Rising Pacific Ocean temperatures and the developing El Niño batter Ecuador’s fishing industry

Jun 16, 2023 | 10 comments

Ecuador’s Chamber of Fisheries reports a 9% drop in fishing exports in 2023, most of it due to increasing water temperatures in the Pacific Ocean while small fishermen say their catches are down almost 30%. Experts say the numbers will continue to drop.

Ecuador’s commercial fishing industry, as well as artisanal fishermen, are seeing a reduction in catch size as a result of rising Pacific Ocean temperatures.

“This is a situation we have seen before during El Niños,” says Carlos Zapata, director of the Ecuador Navy’s Oceanographic and Antarctic Institute (Inocar). “Rising temperatures disrupt the food supply and migratory patterns of fish, reducing the size of catches, which usually results in higher prices to consumers.”

The Fisheries Chamber, which represents the commercial fishing fleet, says the tuna catches are the hardest-hit by higher temperatures. “The decline in yield has been developing since late April and, unfortunately, we expect it to intensify and continue,” a spokesman said. “Tropical tuna is a highly migratory species that prefers temperatures of 24 to 27 degrees and when this range rises and the food supply drops, they migrate to cooler waters, which are out of reach of the Ecuadorian fleet.”

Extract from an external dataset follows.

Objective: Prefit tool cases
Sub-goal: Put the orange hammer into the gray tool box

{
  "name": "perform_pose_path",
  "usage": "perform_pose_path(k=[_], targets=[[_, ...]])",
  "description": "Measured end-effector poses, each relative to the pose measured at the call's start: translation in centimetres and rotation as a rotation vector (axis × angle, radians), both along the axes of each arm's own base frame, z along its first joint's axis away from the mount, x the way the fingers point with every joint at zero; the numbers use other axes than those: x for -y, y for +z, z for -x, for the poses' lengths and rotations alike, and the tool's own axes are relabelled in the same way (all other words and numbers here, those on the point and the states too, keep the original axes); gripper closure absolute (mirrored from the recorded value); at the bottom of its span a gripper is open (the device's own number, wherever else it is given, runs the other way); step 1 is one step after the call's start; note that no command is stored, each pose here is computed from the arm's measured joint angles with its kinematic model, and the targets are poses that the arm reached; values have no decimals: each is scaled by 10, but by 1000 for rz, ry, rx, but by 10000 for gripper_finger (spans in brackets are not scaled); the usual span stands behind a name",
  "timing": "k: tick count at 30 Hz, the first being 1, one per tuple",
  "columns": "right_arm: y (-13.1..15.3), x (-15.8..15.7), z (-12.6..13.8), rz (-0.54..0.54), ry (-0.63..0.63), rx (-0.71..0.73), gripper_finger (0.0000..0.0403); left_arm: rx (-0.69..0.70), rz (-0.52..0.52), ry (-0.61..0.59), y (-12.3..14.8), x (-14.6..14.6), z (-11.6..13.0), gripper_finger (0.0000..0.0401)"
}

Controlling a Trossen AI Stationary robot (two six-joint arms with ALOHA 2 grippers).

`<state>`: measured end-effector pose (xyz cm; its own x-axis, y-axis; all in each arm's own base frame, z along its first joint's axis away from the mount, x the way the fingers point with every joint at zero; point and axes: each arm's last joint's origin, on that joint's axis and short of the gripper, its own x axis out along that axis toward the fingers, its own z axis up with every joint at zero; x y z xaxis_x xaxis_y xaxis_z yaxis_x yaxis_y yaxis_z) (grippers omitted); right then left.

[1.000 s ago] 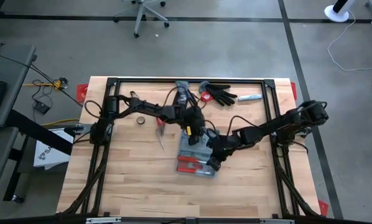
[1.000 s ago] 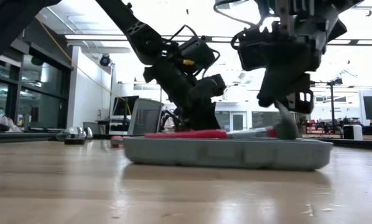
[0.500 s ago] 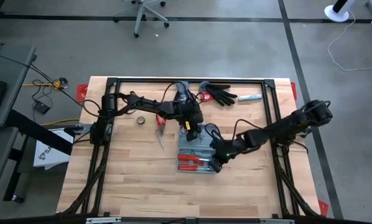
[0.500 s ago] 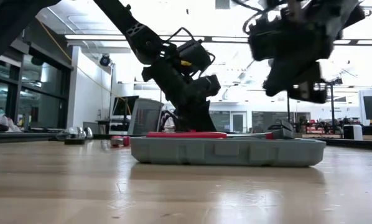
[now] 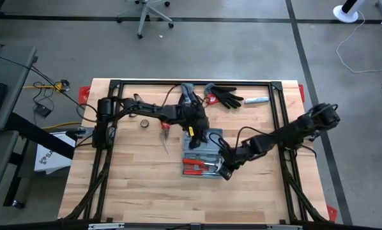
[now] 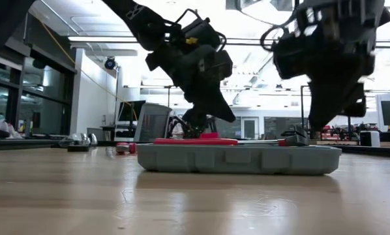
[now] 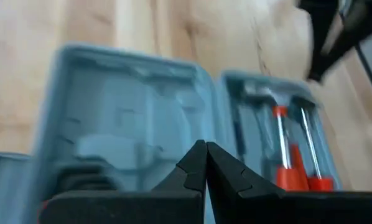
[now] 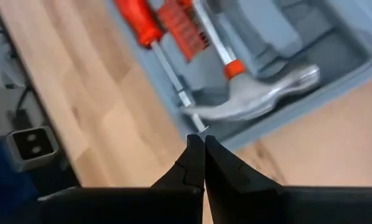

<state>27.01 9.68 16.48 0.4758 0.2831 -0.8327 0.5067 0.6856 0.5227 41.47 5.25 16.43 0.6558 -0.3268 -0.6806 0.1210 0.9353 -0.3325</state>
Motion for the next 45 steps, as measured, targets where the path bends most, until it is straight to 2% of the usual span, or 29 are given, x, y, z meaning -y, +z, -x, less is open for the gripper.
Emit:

The Fisheries Chamber spokesman said that reduced catches could affect employment and have other “down-stream” consequences. “Thousands of Ecuadorians work in the industry, on the ships and in the processing plants, and there will be a ripple effect through the production chain as the El Niño develops.”

The economic impact will be even worse for small fishermen who sell to the local market, says Gabriela Cruz, president of the National Federation of Artisanal Fishing Cooperatives of Ecuador. “We started to see declines in February and March and these have increased since then,” she says. “Water temperatures are higher near the shore, where our members work, and they are expected to rise even more.”

Because most of fish caught by artisanal fishermen are not migratory, fish health suffers due to the changing temperatures, Cruz says. “We are seeing dead fishing floating on the surface and many of the fish we catch show signs of disease,” she says.

The National Committee for the Regional Study of the El Niño Phenomenon warns that higher temperatures will affect catch sizes of many fish other than tuna. Giant squid, croaker, sardines, pinchagua and mackerel will be less plentiful, the committee says.

One sector of the fisheries industry will actually benefit from higher water temperartures, the Fisheries Chamber says. “This helps shrimp to some extent, and we expect yields in the shrimp farms to increase, partly offsetting export loses,” the chamber said in a statement.